Even though it looks like a normal print statement, log writes to stderr by default. So if you want to catch that output too, or generally capture everything that’s printed to the console during a function call, we need to upgrade our helper a bit. I found this example from the immudb1 repo.

Here’s a more complete version:

// captureOut captures both stdout and stderr.
func captureOut(f func()) string {
    // Create a pipe to capture stdout
    custReader, custWriter, err := os.Pipe()
    if err != nil {
        panic(err)
    }

    // Save the original stdout and stderr to restore later
    origStdout := os.Stdout
    origStderr := os.Stderr

    // Restore stdout and stderr when done
    defer func() {
        os.Stdout = origStdout
        os.Stderr = origStderr
    }()

    // Set the stdout and stderr to the pipe
    os.Stdout, os.Stderr = custWriter, custWriter
    log.SetOutput(custWriter)

    // Create a channel to read the output from the pipe
    out := make(chan string)

    // Use a goroutine to read from the pipe and send the output to the channel
    var wg sync.WaitGroup
    wg.Add(1)
    go func() {
        var buf bytes.Buffer
        wg.Done()
        io.Copy(&buf, custReader)
        out <- buf.String()
    }()
    wg.Wait()

    // Call the function that writes to stdout
    f()

    // Close the writer to signal that we're done
    _ = custWriter.Close()

    // Wait for the goroutine to finish reading from the pipe
    return <-out
}

This version does a few more things:

  • Captures everything: It redirects both os.Stdout and os.Stderr to ensure all standard output streams are captured. It also explicitly redirects the standard log package’s output, which often bypasses os.Stderr.

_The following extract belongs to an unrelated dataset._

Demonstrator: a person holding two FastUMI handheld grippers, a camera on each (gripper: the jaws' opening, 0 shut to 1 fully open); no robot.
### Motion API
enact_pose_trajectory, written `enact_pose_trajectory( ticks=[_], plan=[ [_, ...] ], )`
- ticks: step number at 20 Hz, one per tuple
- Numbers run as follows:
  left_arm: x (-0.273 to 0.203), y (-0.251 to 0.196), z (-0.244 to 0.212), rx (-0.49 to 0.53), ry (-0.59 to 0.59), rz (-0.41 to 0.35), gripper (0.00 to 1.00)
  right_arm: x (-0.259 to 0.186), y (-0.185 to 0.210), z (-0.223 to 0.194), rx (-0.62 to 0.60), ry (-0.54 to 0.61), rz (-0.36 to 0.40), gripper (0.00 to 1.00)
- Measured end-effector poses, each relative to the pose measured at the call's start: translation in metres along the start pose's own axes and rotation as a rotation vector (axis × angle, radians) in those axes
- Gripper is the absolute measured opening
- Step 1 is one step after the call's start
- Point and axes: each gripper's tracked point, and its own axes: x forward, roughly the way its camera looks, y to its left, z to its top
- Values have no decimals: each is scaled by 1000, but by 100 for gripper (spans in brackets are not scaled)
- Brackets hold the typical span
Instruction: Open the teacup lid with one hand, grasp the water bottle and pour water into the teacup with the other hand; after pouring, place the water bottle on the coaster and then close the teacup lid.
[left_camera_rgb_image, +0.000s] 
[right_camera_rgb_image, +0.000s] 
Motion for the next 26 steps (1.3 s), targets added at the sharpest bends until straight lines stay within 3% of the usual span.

  • Prevents deadlocks: Output is read concurrently in a separate goroutine. This is crucial because if f generates more output than the internal pipe buffer can hold, writing would block without a concurrent reader, causing a deadlock.

  • Ensure reader readiness: A sync.WaitGroup guarantees the reading goroutine is active before f starts executing. This prevents a potential race condition where initial output could be lost if f writes before the reader is ready.

  • Guarantees cleanup: Using defer, the original os.Stdout and os.Stderr are always restored, even if f panics. This prevents the function from permanently altering the program’s standard output streams.

You’d use captureOut the same way as the naive captureStdout. This version is safer and more complete, and works well when you’re testing CLI commands, log-heavy code, or anything that might write to the terminal in unexpected ways.

It’s not a replacement for writing functions that accept io.Writer, but when you’re dealing with existing code or want to quickly assert on terminal output, it gets the job done.